Rationale and design of a trial improving outcome of type 2 diabetics on hemodialysis. Die Deutsche Diabetes Dialyse Studie Investigators.Kidney Int Suppl 1999; 71:S222-6KI
Non-insulin-dependent diabetes mellitus dialysis patients have the highest cardiovascular mortality known in any group of patients. Mixed dyslipidemia with moderately elevated low-density lipoprotein (LDL) cholesterol and high levels of triglyceride-rich lipoproteins is common in this condition. It is not known, however, whether patients with type 2 diabetes on dialysis with this form of dyslipidemia derive benefit from lipid-lowering therapy. Recently, drugs have become available that potently lower triglyceride-rich, apoB-containing lipoproteins and thus permit testing of this issue. This is the first trial to address specifically the issue of whether the excessive cardiovascular mortality of patients with type 2 diabetes on dialysis can be lowered by statins.

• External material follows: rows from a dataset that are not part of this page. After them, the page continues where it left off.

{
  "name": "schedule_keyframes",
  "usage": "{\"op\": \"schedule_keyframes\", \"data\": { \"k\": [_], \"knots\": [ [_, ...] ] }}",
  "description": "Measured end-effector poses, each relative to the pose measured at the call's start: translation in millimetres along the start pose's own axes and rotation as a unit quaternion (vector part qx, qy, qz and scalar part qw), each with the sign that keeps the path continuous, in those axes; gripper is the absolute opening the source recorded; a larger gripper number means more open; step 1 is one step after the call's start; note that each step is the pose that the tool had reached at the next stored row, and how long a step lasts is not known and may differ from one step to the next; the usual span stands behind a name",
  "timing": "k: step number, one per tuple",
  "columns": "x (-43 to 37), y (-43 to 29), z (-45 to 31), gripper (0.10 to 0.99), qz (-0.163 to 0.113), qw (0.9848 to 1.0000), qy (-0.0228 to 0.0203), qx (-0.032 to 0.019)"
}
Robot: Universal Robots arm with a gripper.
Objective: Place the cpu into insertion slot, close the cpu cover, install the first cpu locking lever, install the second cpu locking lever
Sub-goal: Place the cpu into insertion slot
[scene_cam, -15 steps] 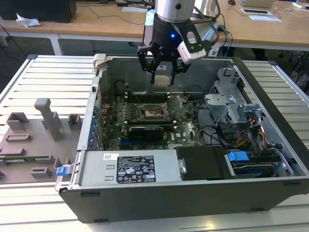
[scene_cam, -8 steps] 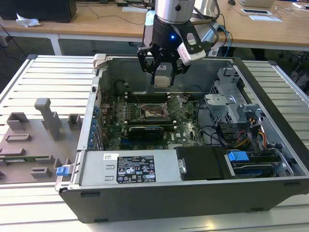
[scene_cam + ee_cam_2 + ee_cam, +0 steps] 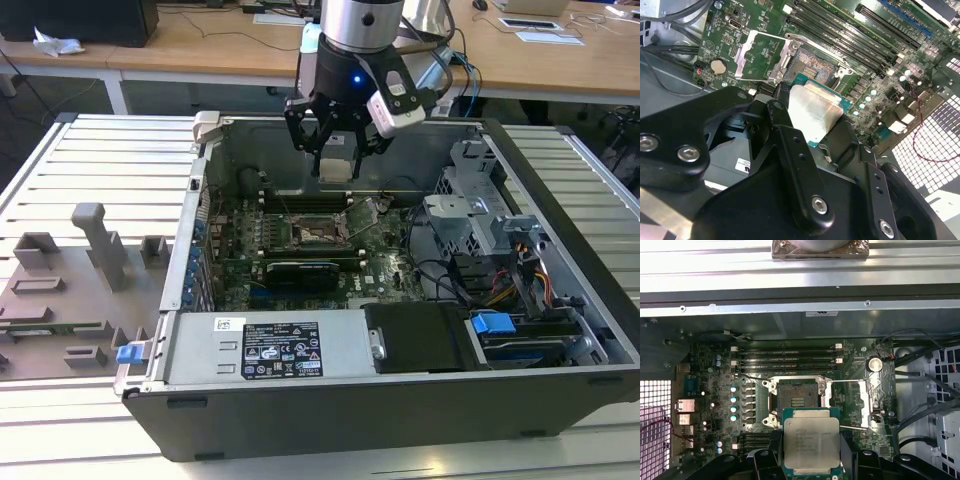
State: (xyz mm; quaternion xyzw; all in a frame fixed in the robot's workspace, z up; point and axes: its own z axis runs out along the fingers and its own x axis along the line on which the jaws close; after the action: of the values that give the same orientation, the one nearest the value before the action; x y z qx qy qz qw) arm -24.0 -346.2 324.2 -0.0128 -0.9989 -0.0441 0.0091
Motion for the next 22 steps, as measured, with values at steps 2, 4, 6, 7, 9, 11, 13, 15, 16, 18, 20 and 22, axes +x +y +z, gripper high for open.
{"op": "schedule_keyframes", "data": {
  "k": [2, 4, 6, 7, 9, 11, 13, 15, 16, 18, 20, 22],
  "knots": [
    [0.0, 0.0, 0.5, 0.541, 0.000, 1.0000, 0.0000, 0.0000],
    [0.0, -0.1, 1.0, 0.541, 0.000, 1.0000, 0.0000, 0.0000],
    [0.0, -0.1, 1.4, 0.541, 0.000, 1.0000, 0.0000, 0.0000],
    [0.0, -0.2, 1.8, 0.541, 0.000, 1.0000, 0.0000, 0.0000],
    [-0.1, -0.2, 2.4, 0.541, 0.000, 1.0000, 0.0000, 0.0000],
    [-0.1, -0.3, 2.9, 0.541, 0.000, 1.0000, 0.0000, 0.0000],
    [-0.1, -0.3, 3.8, 0.541, 0.000, 1.0000, 0.0000, 0.0000],
    [-0.1, -0.4, 4.3, 0.541, 0.000, 1.0000, 0.0000, 0.0000],
    [-0.1, -0.4, 4.8, 0.541, 0.000, 1.0000, 0.0000, 0.0000],
    [-0.1, -0.5, 5.3, 0.541, 0.000, 1.0000, 0.0000, 0.0000],
    [-0.1, -0.5, 5.8, 0.541, 0.000, 1.0000, 0.0000, 0.0000],
    [-0.1, -0.6, 6.4, 0.541, 0.000, 1.0000, 0.0000, 0.0000]
  ]
}}
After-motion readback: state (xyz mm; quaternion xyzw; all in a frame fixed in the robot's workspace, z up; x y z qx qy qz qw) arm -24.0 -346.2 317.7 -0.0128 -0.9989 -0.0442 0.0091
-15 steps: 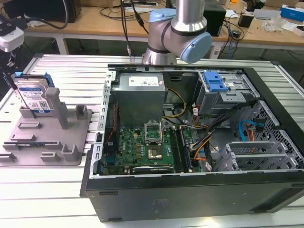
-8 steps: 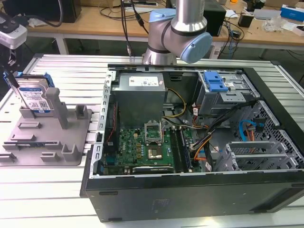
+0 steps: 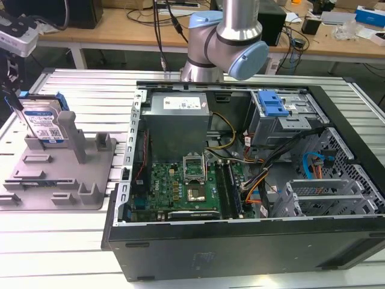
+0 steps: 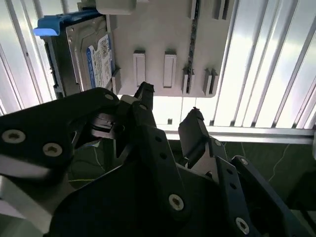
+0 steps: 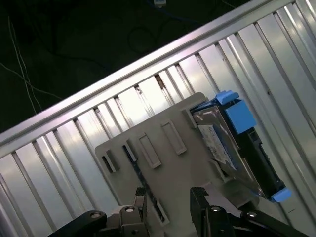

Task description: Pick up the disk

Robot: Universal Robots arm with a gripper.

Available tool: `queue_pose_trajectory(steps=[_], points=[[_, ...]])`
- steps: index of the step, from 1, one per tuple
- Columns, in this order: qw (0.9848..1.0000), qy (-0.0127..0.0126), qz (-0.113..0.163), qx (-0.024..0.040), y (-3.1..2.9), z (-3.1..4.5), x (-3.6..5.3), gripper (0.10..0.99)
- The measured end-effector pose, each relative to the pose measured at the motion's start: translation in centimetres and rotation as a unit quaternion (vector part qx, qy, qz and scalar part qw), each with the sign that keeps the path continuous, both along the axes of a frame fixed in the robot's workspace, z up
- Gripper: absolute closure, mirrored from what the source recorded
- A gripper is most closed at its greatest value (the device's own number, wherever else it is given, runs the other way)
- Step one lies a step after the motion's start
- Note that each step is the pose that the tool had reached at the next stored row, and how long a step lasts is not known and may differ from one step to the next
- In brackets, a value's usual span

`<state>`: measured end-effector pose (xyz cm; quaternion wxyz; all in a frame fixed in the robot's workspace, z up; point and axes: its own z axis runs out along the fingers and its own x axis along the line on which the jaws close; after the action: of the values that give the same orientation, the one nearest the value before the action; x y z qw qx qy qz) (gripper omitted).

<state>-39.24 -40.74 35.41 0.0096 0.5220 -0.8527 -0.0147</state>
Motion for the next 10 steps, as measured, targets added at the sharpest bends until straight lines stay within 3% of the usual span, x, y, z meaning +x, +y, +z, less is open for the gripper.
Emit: queue_pose_trajectory(steps=[5, 9, 10], points=[[0.9982, -0.0001, 0.06, 0.0, 0.0, -0.02, 0.0, 0.604], [0.9939, -0.0014, 0.11, -0.0001, 0.0, -0.04, 0.0, 0.604], [0.9922, -0.0023, 0.125, -0.0001, 0.0, -0.04, 0.0, 0.604]])
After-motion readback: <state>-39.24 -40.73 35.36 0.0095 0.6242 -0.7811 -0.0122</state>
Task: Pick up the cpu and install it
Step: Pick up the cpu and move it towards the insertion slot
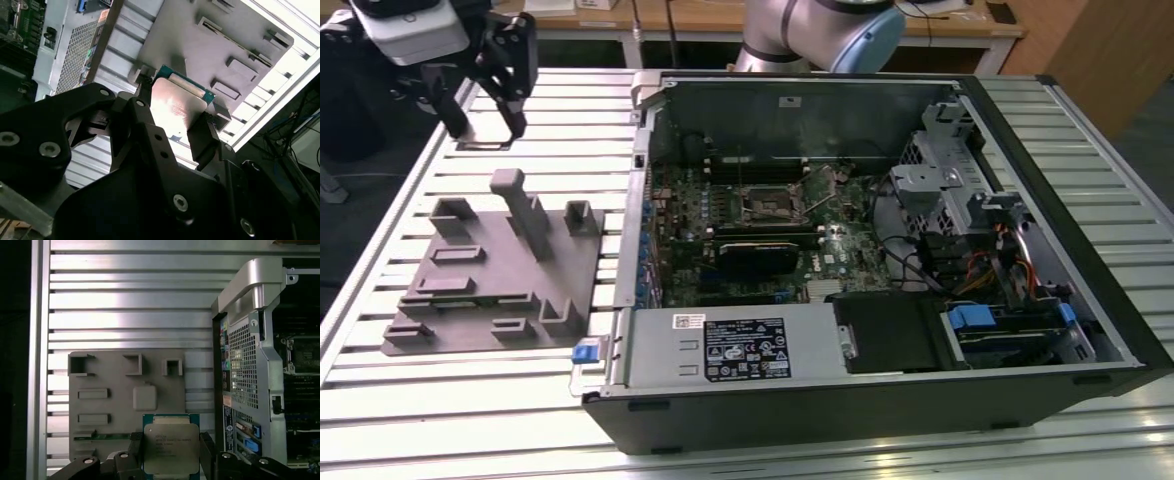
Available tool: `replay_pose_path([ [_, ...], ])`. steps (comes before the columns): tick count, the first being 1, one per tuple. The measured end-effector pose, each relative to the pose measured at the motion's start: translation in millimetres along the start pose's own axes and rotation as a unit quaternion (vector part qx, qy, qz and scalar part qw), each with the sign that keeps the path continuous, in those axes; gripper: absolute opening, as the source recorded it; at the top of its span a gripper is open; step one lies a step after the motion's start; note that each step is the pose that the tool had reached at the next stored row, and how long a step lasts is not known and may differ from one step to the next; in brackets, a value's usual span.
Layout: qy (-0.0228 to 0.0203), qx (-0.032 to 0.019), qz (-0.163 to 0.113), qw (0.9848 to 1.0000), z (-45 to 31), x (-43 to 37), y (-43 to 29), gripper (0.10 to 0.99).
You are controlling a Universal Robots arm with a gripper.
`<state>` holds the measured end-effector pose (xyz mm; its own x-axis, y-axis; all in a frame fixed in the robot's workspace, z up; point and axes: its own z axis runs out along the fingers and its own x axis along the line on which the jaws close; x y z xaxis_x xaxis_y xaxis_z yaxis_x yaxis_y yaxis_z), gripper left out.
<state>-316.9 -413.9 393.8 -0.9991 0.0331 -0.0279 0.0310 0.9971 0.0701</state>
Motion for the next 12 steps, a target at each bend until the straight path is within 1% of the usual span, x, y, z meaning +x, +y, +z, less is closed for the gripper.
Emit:
replay_pose_path([
  [8,0.0000,0.0000,0.000,1.0000,0.8,-25.0,0.8,0.537],
  [12,0.0000,0.0000,0.000,1.0000,1.2,-36.1,1.1,0.537],
])
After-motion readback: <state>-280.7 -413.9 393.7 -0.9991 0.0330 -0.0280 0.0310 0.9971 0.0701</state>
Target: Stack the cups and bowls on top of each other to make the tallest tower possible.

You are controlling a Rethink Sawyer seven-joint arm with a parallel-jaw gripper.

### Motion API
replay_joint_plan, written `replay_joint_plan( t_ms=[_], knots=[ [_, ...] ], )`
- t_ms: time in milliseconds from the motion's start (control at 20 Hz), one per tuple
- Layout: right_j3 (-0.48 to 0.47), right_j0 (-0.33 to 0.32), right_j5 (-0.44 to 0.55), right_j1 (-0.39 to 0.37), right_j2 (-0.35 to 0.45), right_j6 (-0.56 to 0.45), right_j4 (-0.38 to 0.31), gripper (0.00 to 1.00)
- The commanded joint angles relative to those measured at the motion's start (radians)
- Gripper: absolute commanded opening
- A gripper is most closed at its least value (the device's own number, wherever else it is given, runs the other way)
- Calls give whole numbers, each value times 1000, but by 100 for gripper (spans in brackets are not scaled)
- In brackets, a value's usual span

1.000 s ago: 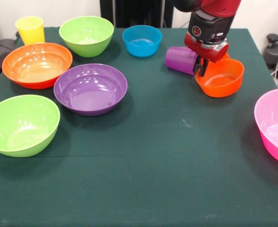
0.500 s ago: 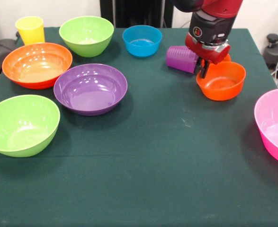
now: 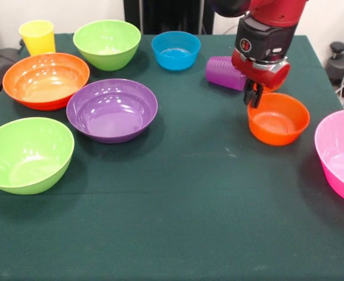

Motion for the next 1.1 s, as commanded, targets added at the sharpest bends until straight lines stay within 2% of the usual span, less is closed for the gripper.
replay_joint_plan(
  t_ms=[50, 650, 800, 1100],
  knots=[
    [-169, -13, 147, 56, 67, -115, 2, 0],
    [-246, 6, 233, 47, 114, -123, 22, 0],
    [-253, -10, 221, 63, 114, -139, 8, 0],
    [-320, 8, 250, 105, 136, -171, -1, 0]
  ],
)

The Die Deutsche Diabetes Dialyse Studie is a prospective randomized placebo-controlled trial that tests the hypothesis that atorvastatin, a hydroxymethyl-glutaryl coenzyme A reductase inhibitor, decreases the rate of cardiovascular mortality and of nonfatal myocardial infarction in patients with type 2 diabetes who have been on hemodialysis treatment for no more than two years. The primary endpoint, cardiovascular mortality, includes fatal myocardial infarction, sudden death, death during coronary intervention, death from heart failure, and other coronary causes. Secondary endpoints comprise overall mortality, nonfatal cardiovascular events, fatal and nonfatal cerebrovascular disease, and the mean percentage change in lipid profile from baseline. The trial enrolls 1200 men and women on hemodialysis for less than two years and with type 2 diabetes at 150 centers throughout Germany. Inclusion criteria are age of 18 to 80 years, low-density cholesterol of 80 to 190 mg/dl (2.1 to 4.9 mmol/liter), and triglyceride levels of less than 1000 mg/dl (11.4 mmol/liter). Patients are randomized to cither inactive (placebo) or active (atorvastatin, 20 mg/day) drug therapy. The average duration of follow-up is more than 2.5 years. To protect against a lower than expected rate of events, the trial will be continued until a predetermined fixed number of endpoints occurs in the entire cohort so that the predefined power of the trial will be guaranteed.
This trial was designed to demonstrate that lipid lowering with atorvastatin will improve life expectancy and quality of life in type 2 diabetics on hemodialysis. The resolution of this question is important because the genesis of vascular lesions in this condition is multifactorial and the precise role of dyslipidemia has not been defined.